Quando Vincente Minnelli nacque nel 1903, il suo vero nome era Lester Anthony Minnelli, la sua famiglia era di origini italiane, da parte del padre (i bisnonni paterni si trasferirono negli Stati Uniti dalla Sicilia) e franco canadese da parte della madre, fu figlio d'arte. Il padre, Vincent Charles Minnelli, dirigeva il “Minnelli Brothers' Tent Theatre” e piccolo Vincente entrò nel mondo dello spettacolo già all'età di tre anni.
Abile disegnatore si spinse ad iniziare questa carriera come disegnatore di costumi e decoratore, ma non disdegna anche di fare la regia come assistente. Fu nominato direttore del Radio City Music Hall di New York nel 1933 e debuttò a Broadway lavorando sullo spettacolo “Ziegfeld Follies”.

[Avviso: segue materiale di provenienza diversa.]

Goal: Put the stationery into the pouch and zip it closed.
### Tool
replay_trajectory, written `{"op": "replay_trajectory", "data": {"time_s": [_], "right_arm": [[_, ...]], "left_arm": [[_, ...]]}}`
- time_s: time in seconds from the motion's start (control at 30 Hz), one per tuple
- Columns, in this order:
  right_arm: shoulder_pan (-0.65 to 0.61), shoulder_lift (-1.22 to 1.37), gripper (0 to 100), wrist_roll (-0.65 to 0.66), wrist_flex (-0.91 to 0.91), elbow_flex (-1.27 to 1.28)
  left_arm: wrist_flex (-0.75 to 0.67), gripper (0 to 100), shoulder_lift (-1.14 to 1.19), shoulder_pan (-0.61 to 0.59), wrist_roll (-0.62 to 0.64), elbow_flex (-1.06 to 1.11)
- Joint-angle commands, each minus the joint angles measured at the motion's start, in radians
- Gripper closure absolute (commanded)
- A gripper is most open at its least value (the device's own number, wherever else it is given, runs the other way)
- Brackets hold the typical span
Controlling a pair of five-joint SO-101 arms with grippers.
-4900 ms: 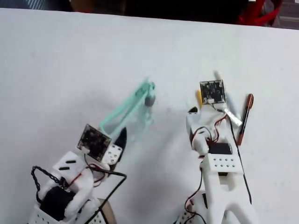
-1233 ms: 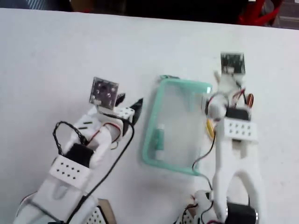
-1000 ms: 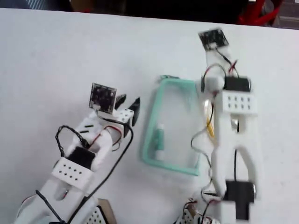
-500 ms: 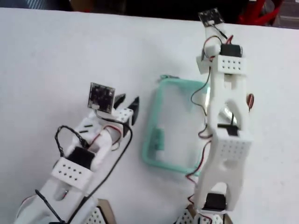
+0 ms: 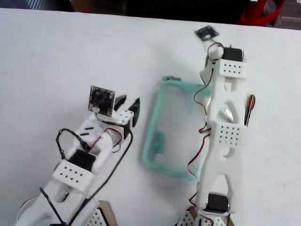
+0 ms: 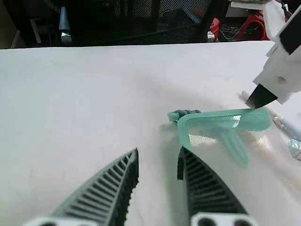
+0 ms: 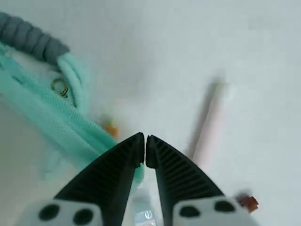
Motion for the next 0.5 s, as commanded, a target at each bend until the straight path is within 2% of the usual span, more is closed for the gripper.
{"op": "replay_trajectory", "data": {"time_s": [0.0, 0.1, 0.2, 0.37, 0.47], "right_arm": [[-0.016, -0.021, 98.1, 0.126, 0.073, -0.074], [0.007, -0.058, 98.1, 0.181, 0.073, -0.052], [0.025, -0.13, 98.1, 0.307, 0.077, 0.063], [0.025, -0.409, 98.0, 0.629, 0.076, 0.582], [-0.008, -0.642, 98.0, 0.767, 0.074, 0.867]], "left_arm": [[-0.028, 85, -0.015, 0.007, 0.003, -0.005], [-0.028, 85, -0.015, 0.007, 0.002, -0.005], [-0.028, 85, -0.015, 0.007, 0.002, -0.005], [-0.028, 85, -0.015, 0.007, 0.002, -0.008], [-0.028, 85, -0.015, 0.007, 0.002, -0.008]]}}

Fu sempre attento alle nuove tendenze della moda, ma anche dedito all’arte e allo studio della letteratura, permettendogli di stare un passo sopra tutte le concorrenze di quel tempo e facendolo poi approdare alla rivista e al musical. Quando dal teatro fu chiamato al cinema ebbe il ruolo di produttore alla Paramount, un’esperienza che Vincente stesso dichiarò infelice: la casa di produzione non voleva finanziare il tipo di musical che lui avrebbe voluto fare. Arthur Freed, produttore della Metro-Goldwyn-Mayer, invece cercava un innovatore e aveva molto capitale da investire, e così chiamò Minnelli alla sua corte. Con l’appoggio del produttore il regista mise in piedi una serie di musical che a quel tempo furono definiti rivoluzionari: i numeri musicali per la prima volta si integravano perfettamente con la trama e l’intreccio della storia. Fu enorme il successo nel 1944 per “Incontriamoci a Saint Louis” (Meet Me in St Louis) dove le canzoni sembrano nascere dalle stesse battute degli attori. Temi insoliti venivano trattati in questi film come l’inconscio in “Jolanda e il re della samba” (Yolanda and the Thief) del 1945, l’umorismo parodiato della cappa e spada in “Il Pirata” (The Pirate), l’arte moderna in “Un americano a Parigi” (An American in Paris) del 1951, il mondo della prostituzione in “Gigi” (id.) del 1958. A questo stile si doveva aggiungere una ricerca viva sullo sviluppo della moda e dell’architettura d’interni, unito poi all’uso del Technicolor, sempre caldo e dai toni raffinati accompagnato dagli spostamenti di macchina da presa dati dalla sapiente mano di Minnelli. Il regista portava i musical al cinema, sapeva fino a quel momento solo lui quando girava di sperimentare una nuova potenzialità musicale e tecnologica cinematografica.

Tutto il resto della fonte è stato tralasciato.